Even though Zahir Querishi is serving a 40-year sentence on the Ramsey Unit of the Texas Department of Criminal Justice Institutional Division for capital murder and attempted capital murder, his habeas corpus rights don't arise under Texas Code of Criminal Procedure article 11.07, like the vast majority of other inmates. His rights are not statutory because he was not originally convicted in a Texas criminal court, but was instead adjudicated a juvenile delinquent, given his sentence, started serving it with the Texas Youth Commission and then, as a adult, was transferred to the prison system.
He can apply for habeas relief to the juvenile court, and if he is improperly denied it, he can appeal that denial to a higher court.
Querishi applied for relief in the juvenile court, was denied, and appealed, then he sought a writ of mandamus to force the Harris County District Clerk to transfer his notice of appeal to one of the appeals courts. While that mandamus was pending, the clerk went ahead and transferred the document to Houston's Fourteenth Court of Appeals and the appellate court dismissed the mandamus application as  moot.

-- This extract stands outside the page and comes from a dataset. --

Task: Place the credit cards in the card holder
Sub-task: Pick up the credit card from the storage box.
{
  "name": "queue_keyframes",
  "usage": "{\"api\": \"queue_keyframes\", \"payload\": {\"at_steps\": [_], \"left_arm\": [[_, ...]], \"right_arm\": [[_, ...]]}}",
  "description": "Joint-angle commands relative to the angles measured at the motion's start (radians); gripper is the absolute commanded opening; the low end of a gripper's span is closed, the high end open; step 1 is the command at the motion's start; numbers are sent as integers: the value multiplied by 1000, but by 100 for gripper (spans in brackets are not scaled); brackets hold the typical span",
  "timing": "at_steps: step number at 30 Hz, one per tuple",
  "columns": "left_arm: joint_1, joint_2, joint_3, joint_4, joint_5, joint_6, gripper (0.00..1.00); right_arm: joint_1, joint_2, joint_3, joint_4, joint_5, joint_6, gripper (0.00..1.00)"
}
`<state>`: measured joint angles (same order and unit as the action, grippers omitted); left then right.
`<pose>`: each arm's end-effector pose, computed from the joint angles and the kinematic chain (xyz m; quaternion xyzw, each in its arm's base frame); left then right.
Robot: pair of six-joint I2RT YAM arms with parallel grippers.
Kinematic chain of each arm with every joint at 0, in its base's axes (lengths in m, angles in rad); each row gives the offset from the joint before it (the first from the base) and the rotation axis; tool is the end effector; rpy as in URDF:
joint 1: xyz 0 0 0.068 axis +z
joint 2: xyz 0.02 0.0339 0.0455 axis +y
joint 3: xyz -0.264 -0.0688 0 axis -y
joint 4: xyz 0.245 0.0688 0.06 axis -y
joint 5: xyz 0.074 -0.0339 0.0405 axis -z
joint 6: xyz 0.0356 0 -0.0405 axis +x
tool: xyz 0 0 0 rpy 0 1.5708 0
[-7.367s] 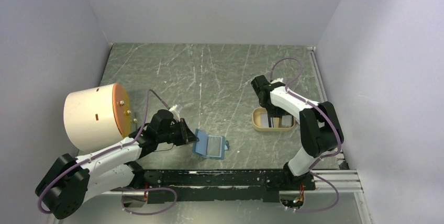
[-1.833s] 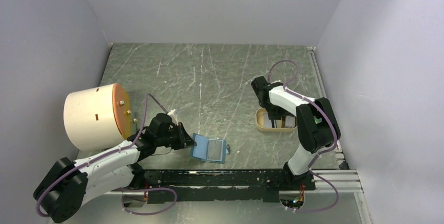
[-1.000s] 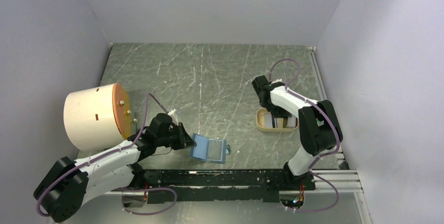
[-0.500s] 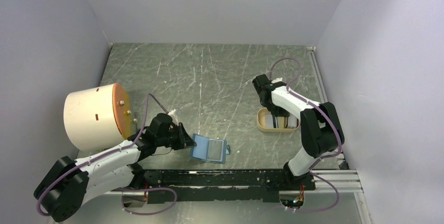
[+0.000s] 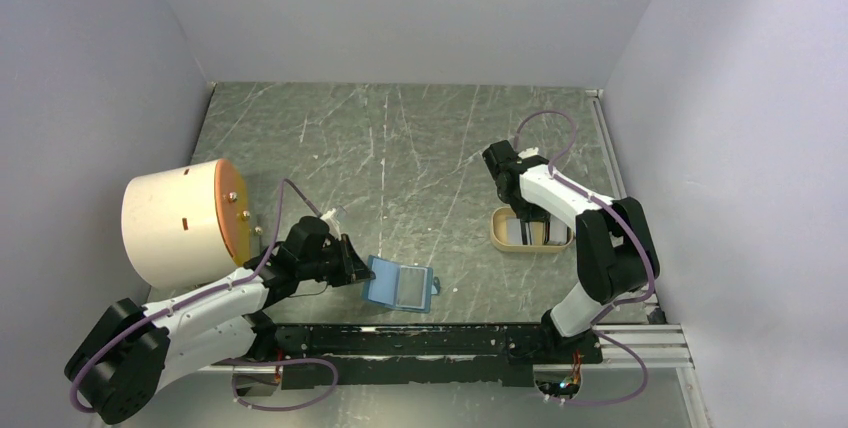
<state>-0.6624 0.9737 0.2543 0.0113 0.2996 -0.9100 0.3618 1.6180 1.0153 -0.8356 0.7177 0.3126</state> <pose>0.1335 -0.1174 0.1453 -0.0490 0.8991 -0.3883 0.1962 0.2717 0.0778 0.1878 0.0003 0.9345 -0.3102 0.1744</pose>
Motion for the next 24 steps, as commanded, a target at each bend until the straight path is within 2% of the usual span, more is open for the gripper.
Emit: {"api": "queue_keyframes", "payload": {"at_steps": [1, 24], "left_arm": [[7, -1, 16, 11, 1, 13, 10], [6, 9, 14, 22, 6, 13, 10]], "right_arm": [[-6, -19, 23, -20, 46, -2, 14], [16, -20, 42, -42, 72, 5, 14]]}}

Querishi got impatient with Harris County's District Clerk's office again and sought to mandamus them again, this time, to issue a citation in relation to his denied habeas writ application that was and is still pending in the Fourteenth.
Yesterday-- January 3, 2013-- the Fourteenth dismissed this second mandamus application on the ground that they could only mandamus a District Clerk to enforce their jurisdiction. They held that mandamus was not necessary to enforce their jurisdiction-- the matter was already pending before them-- so they didn't have the power to issue the mandamus whether they wanted to or not. So they dismissed the second mandamus application.
So far there have three proceedings as to this single appeal.
In re Z.Q., No. 14-12-01109-CV (Tex. App.--Houston [14th Dist.], Jan. 3, 2013) (orig. proceeding) (mem. op.) (per curiam, Hedges, C.J., Brown and Busby, JJ.).